A democratização do contexto universitário só se realiza com o maior acesso às políticas de cotas e de permanência estudantil, que garantem o acesso e a manutenção da presença das pessoas LGBTIA+s no ensino superior. 

Entretanto, ainda é lenta a implementação das cotas universitárias e o enfrentamento diante das violências é cotidiano no país que mais mata pessoas trans no mundo. Sobreviver, acessar e permanecer ainda é um grande desafio. O maior nível educacional desses grupos socialmente vulneráveis é um indicador que puxa outros: melhor empregabilidade, melhor qualidade de vida, maior possibilidade de sobreviver às violências e lutar por uma sociedade mais justa.

A ANTRA (Associação Nacional de Travestis e Transexuais) e a Andifes (Associação Nacional de Dirigentes de Instituições Federais de Ensino Superior) apontam as dificuldades de acesso de pessoas trans ao ensino superior, que têm origem desde os processos de exclusão da educação básica. Quando na universidade enfrentam a escassez de políticas e ações para a manutenção de sua permanência. Além disso, um outro elemento importante é o suporte e apoio para entrar no mercado de trabalho, em suas áreas de formação. 
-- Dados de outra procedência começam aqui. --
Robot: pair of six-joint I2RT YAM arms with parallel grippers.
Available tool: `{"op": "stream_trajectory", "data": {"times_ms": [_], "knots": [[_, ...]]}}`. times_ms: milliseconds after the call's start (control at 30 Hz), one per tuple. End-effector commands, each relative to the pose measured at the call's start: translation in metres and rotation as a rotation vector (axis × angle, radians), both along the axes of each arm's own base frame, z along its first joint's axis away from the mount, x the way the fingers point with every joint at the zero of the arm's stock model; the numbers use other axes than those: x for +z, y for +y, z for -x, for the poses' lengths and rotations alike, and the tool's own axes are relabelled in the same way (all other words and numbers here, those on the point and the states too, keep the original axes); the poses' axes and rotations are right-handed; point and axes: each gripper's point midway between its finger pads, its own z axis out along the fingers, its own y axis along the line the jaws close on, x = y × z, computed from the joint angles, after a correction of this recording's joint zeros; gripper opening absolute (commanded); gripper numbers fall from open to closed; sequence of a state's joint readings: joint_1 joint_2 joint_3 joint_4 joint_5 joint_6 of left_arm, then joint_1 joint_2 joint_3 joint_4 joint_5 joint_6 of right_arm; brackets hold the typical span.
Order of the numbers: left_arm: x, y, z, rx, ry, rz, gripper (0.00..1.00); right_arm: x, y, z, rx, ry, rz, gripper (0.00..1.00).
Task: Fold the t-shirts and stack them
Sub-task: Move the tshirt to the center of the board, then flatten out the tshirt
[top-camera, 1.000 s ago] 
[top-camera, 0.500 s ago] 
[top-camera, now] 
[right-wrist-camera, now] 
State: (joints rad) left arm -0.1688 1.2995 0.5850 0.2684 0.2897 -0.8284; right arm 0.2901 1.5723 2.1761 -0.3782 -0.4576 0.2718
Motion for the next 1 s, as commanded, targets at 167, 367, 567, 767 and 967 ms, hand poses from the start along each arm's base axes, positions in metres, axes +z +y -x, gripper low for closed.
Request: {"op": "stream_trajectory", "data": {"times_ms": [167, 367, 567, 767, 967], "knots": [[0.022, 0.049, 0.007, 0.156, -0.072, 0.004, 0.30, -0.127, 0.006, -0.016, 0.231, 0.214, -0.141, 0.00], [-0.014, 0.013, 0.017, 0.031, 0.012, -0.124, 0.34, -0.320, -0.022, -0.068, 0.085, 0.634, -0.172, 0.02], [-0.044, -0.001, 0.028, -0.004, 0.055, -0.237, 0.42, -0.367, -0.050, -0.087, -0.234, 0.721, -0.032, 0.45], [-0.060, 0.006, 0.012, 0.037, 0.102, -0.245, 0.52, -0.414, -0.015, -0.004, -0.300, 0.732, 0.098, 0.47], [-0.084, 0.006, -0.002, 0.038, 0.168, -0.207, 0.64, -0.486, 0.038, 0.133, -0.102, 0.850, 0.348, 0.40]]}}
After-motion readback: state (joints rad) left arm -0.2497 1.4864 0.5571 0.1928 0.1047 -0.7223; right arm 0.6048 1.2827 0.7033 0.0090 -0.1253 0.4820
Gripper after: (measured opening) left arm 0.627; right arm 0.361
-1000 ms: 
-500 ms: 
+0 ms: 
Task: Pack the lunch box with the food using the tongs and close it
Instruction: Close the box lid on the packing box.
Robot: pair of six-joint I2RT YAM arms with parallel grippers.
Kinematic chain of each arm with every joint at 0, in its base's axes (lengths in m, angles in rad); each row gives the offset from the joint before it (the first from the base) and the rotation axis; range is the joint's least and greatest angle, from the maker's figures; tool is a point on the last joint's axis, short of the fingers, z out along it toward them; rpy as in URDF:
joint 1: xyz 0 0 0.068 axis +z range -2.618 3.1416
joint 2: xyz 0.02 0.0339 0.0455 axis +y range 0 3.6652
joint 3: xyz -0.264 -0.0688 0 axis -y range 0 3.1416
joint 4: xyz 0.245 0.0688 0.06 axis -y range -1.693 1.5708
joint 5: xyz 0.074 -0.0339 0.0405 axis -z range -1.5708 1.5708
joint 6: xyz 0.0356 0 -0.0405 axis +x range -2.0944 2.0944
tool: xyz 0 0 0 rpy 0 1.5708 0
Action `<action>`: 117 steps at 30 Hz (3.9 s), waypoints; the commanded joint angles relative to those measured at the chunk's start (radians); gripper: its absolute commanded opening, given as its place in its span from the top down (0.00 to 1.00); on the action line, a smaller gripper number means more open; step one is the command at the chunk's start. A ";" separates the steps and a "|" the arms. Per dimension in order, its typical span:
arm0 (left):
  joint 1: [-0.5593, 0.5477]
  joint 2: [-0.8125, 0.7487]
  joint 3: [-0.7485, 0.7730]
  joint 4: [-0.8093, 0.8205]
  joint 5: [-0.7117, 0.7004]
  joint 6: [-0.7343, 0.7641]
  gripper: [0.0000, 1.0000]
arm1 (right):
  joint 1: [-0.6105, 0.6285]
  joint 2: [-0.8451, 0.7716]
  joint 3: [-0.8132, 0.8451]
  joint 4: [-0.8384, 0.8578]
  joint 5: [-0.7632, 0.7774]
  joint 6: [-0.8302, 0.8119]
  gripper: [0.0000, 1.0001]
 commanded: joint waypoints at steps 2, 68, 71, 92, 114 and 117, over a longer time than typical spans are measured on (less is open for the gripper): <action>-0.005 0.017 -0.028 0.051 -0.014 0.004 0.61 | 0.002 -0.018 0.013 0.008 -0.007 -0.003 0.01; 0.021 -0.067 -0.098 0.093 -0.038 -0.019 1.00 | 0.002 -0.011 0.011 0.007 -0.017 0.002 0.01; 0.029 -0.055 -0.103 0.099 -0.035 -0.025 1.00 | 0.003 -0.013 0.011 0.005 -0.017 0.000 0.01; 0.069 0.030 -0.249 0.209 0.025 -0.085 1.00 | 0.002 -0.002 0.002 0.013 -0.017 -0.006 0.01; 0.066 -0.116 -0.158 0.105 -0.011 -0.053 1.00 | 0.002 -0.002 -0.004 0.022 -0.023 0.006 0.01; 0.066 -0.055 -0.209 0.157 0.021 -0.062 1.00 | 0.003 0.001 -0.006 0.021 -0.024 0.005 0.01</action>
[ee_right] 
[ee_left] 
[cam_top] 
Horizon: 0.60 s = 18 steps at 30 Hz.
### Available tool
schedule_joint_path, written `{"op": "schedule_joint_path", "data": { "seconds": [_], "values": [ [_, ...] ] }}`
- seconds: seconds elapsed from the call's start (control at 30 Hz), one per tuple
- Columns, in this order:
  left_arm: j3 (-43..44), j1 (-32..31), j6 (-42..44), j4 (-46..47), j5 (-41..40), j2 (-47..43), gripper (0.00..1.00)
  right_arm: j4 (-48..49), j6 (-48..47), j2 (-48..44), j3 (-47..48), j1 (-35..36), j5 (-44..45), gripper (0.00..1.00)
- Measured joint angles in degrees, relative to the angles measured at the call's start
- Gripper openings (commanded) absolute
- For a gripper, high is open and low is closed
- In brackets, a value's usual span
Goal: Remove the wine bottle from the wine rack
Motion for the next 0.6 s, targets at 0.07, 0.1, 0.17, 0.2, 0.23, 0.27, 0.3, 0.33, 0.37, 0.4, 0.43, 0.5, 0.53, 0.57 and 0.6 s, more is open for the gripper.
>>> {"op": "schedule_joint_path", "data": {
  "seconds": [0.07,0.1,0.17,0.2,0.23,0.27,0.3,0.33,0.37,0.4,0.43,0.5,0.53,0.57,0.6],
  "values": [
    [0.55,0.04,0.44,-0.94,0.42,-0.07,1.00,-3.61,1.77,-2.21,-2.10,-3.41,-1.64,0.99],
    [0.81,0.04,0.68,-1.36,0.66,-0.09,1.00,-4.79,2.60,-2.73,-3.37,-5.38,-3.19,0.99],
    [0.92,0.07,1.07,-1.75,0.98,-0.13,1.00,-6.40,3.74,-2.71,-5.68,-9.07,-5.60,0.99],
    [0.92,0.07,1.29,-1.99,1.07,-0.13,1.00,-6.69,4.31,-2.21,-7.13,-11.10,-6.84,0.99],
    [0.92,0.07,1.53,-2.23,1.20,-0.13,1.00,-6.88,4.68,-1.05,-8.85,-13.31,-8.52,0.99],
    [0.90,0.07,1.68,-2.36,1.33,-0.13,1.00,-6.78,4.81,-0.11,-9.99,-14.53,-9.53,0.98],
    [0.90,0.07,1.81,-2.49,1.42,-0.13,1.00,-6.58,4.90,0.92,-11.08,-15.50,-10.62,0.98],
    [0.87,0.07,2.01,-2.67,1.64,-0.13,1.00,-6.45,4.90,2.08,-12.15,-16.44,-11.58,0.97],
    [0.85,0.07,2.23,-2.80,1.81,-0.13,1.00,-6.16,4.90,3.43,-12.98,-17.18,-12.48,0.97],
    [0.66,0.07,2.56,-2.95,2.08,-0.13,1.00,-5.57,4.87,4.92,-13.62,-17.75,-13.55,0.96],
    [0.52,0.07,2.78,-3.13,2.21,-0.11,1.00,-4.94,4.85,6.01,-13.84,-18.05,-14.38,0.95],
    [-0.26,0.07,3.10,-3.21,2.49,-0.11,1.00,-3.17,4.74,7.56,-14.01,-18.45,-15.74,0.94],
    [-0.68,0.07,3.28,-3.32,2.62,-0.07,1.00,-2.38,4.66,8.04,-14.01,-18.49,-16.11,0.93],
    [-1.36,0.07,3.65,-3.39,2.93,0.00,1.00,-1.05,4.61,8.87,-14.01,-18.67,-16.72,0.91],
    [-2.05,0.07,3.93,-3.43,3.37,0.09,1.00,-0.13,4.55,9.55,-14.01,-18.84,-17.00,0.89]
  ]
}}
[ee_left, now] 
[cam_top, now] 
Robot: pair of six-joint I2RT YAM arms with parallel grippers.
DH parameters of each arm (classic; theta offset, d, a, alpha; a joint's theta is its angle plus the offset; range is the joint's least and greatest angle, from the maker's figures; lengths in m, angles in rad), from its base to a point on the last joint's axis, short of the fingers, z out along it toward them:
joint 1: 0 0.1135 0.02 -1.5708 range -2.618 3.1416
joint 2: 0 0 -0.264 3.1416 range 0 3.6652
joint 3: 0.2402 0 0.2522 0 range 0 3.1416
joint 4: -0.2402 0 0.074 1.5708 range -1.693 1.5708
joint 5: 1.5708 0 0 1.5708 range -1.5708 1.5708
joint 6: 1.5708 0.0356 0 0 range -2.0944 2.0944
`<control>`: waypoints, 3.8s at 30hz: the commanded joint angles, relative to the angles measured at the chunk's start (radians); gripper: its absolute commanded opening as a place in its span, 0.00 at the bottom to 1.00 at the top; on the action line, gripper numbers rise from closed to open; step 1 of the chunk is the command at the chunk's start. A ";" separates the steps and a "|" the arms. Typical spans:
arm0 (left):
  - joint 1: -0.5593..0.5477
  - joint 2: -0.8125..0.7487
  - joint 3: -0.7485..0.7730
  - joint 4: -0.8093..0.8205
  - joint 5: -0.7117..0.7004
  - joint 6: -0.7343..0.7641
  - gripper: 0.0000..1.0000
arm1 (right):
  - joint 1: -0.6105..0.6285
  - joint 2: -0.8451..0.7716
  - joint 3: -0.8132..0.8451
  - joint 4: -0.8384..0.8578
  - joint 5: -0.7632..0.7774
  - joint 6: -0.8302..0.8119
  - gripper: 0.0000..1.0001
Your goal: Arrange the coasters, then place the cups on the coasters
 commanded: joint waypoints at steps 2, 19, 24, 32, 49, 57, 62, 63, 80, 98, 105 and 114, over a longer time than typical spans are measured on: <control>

As políticas afirmativas são mais que a implementação de cotas. Elas são compromissos da universidade com o respeito às diversidades étnico-raciais, culturais, sexuais, de gêneros e das pessoas com deficiências. Precisam garantir a permanência na universidade e devem construir ações para possibilitar a participação efetiva desses grupos (como movimento social, grupos organizados e/ou coletivos) na construção da cultura universitária.

Historicamente, núcleos de estudos, pesquisas e extensão nas universidades têm um papel de luta e de enfrentamento às violências e discriminações contra as pessoas LGBTIA+s, quase nunca com apoio institucional. Eles realizam pesquisas, eventos, debates e ações extensionistas que promovem a visibilidade da população LGBTIA+s fora e dentro da universidade. Tais ações precisam ser reconhecidas pela universidade, transformando estes em parte da política institucional, o que parece ainda não ser o caso da maioria das universidades brasileiras. 

As universidades continuam perpetuando formas de violência que anulam as existências dessas pessoas no contexto universitário e desvalorizam seus saberes. Elas se materializam na negação do direito ao uso do nome social, à contínua invisibilidade das expressões de afetos e das identidades trans e à desvalorização de saberes e linguagens de suas culturas e suas histórias. Poder citar pensadories e artistas, como Linn da Quebrada e Jup do Bairro, produtoras de saberes dessas culturas que academicamente fogem da heteronorma e da cisgeneridade pode ser um ato passível de condenação e invalidação.  

A garantia de acesso e permanência de LGBTIA+s nas universidades é importante para a existência digna dessa população. Ela deve ainda garantir a legitimação de seus saberes, ideias e histórias em que seus corpos e identidades dissidentes do modelo hegemônico possam inventar outras possibilidades de conhecer e existir.  

Revisão: Suome Matheus

*Integrantes do Grupo de Pesquisa Psicologia, Coletivos e Culturas Queer-PsiCUqueer e do Programa de Pós-Graduação em Psicologia da Unesp – Assis.

**Pessoas com deficiência.     

***Estaremos utilizando ao longo do texto a linguagem neutra.